--- Dataset section ---

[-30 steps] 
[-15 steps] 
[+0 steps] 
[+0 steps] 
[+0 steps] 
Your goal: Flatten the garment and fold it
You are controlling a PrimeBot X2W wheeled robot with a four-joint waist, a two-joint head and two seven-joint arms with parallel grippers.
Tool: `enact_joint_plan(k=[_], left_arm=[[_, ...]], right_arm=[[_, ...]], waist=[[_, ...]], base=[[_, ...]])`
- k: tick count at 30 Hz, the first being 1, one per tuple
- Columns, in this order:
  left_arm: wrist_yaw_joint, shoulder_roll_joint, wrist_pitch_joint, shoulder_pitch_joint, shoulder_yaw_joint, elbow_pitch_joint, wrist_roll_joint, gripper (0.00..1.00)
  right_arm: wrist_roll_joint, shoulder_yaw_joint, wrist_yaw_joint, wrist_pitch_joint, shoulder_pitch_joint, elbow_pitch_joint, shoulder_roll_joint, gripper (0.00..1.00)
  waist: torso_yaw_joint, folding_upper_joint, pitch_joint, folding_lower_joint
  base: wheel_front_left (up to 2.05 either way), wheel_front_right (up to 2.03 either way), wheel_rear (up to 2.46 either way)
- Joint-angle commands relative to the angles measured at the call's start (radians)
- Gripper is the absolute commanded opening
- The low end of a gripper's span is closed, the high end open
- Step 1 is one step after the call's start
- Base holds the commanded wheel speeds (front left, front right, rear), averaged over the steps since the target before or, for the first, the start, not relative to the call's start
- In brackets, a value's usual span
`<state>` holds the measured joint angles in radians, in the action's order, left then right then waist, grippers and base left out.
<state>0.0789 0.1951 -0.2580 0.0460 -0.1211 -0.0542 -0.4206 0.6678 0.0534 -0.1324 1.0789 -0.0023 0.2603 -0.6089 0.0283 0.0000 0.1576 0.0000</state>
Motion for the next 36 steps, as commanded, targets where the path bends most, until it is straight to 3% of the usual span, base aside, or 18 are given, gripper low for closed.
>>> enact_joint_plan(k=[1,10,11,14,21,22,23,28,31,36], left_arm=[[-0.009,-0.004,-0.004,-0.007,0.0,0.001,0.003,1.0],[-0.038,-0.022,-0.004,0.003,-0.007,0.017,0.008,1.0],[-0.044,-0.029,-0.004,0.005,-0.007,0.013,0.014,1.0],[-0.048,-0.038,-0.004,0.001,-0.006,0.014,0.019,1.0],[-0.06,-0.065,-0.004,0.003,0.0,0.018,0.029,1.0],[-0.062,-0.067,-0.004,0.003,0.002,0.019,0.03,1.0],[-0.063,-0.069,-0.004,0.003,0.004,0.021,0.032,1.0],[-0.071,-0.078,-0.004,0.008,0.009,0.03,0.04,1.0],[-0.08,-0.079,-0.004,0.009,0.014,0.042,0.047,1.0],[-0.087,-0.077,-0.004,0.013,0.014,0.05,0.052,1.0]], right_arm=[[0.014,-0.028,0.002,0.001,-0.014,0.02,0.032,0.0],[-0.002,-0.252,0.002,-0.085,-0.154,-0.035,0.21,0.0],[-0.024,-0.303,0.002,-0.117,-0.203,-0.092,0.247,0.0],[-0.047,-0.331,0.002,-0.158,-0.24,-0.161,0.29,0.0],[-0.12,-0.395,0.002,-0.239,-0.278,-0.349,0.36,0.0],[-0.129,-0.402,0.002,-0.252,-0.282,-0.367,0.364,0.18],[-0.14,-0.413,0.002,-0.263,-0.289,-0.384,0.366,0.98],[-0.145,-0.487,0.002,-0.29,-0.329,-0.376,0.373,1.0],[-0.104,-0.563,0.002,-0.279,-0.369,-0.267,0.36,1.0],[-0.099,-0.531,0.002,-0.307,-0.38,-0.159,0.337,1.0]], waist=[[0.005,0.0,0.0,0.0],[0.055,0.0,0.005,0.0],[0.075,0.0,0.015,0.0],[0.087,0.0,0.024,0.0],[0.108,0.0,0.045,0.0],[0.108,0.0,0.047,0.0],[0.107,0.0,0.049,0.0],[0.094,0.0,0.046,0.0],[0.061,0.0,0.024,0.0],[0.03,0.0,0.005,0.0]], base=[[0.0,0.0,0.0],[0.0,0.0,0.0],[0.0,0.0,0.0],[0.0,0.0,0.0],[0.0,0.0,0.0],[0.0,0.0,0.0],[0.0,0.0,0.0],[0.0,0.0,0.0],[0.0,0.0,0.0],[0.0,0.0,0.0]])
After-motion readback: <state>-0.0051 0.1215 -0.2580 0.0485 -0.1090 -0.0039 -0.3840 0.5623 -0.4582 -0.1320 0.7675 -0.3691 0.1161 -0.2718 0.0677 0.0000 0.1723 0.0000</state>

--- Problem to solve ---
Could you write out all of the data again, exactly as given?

--- Reply to the exercise ---
[-30 steps] 
[-15 steps] 
[+0 steps] 
[+0 steps] 
[+0 steps] 
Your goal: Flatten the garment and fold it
You are controlling a PrimeBot X2W wheeled robot with a four-joint waist, a two-joint head and two seven-joint arms with parallel grippers.
Tool: `enact_joint_plan(k=[_], left_arm=[[_, ...]], right_arm=[[_, ...]], waist=[[_, ...]], base=[[_, ...]])`
- k: tick count at 30 Hz, the first being 1, one per tuple
- Columns, in this order:
  left_arm: wrist_yaw_joint, shoulder_roll_joint, wrist_pitch_joint, shoulder_pitch_joint, shoulder_yaw_joint, elbow_pitch_joint, wrist_roll_joint, gripper (0.00..1.00)
  right_arm: wrist_roll_joint, shoulder_yaw_joint, wrist_yaw_joint, wrist_pitch_joint, shoulder_pitch_joint, elbow_pitch_joint, shoulder_roll_joint, gripper (0.00..1.00)
  waist: torso_yaw_joint, folding_upper_joint, pitch_joint, folding_lower_joint
  base: wheel_front_left (up to 2.05 either way), wheel_front_right (up to 2.03 either way), wheel_rear (up to 2.46 either way)
- Joint-angle commands relative to the angles measured at the call's start (radians)
- Gripper is the absolute commanded opening
- The low end of a gripper's span is closed, the high end open
- Step 1 is one step after the call's start
- Base holds the commanded wheel speeds (front left, front right, rear), averaged over the steps since the target before or, for the first, the start, not relative to the call's start
- In brackets, a value's usual span
`<state>` holds the measured joint angles in radians, in the action's order, left then right then waist, grippers and base left out.
<state>0.0789 0.1951 -0.2580 0.0460 -0.1211 -0.0542 -0.4206 0.6678 0.0534 -0.1324 1.0789 -0.0023 0.2603 -0.6089 0.0283 0.0000 0.1576 0.0000</state>
Motion for the next 36 steps, as commanded, targets where the path bends most, until it is straight to 3% of the usual span, base aside, or 18 are given, gripper low for closed.
>>> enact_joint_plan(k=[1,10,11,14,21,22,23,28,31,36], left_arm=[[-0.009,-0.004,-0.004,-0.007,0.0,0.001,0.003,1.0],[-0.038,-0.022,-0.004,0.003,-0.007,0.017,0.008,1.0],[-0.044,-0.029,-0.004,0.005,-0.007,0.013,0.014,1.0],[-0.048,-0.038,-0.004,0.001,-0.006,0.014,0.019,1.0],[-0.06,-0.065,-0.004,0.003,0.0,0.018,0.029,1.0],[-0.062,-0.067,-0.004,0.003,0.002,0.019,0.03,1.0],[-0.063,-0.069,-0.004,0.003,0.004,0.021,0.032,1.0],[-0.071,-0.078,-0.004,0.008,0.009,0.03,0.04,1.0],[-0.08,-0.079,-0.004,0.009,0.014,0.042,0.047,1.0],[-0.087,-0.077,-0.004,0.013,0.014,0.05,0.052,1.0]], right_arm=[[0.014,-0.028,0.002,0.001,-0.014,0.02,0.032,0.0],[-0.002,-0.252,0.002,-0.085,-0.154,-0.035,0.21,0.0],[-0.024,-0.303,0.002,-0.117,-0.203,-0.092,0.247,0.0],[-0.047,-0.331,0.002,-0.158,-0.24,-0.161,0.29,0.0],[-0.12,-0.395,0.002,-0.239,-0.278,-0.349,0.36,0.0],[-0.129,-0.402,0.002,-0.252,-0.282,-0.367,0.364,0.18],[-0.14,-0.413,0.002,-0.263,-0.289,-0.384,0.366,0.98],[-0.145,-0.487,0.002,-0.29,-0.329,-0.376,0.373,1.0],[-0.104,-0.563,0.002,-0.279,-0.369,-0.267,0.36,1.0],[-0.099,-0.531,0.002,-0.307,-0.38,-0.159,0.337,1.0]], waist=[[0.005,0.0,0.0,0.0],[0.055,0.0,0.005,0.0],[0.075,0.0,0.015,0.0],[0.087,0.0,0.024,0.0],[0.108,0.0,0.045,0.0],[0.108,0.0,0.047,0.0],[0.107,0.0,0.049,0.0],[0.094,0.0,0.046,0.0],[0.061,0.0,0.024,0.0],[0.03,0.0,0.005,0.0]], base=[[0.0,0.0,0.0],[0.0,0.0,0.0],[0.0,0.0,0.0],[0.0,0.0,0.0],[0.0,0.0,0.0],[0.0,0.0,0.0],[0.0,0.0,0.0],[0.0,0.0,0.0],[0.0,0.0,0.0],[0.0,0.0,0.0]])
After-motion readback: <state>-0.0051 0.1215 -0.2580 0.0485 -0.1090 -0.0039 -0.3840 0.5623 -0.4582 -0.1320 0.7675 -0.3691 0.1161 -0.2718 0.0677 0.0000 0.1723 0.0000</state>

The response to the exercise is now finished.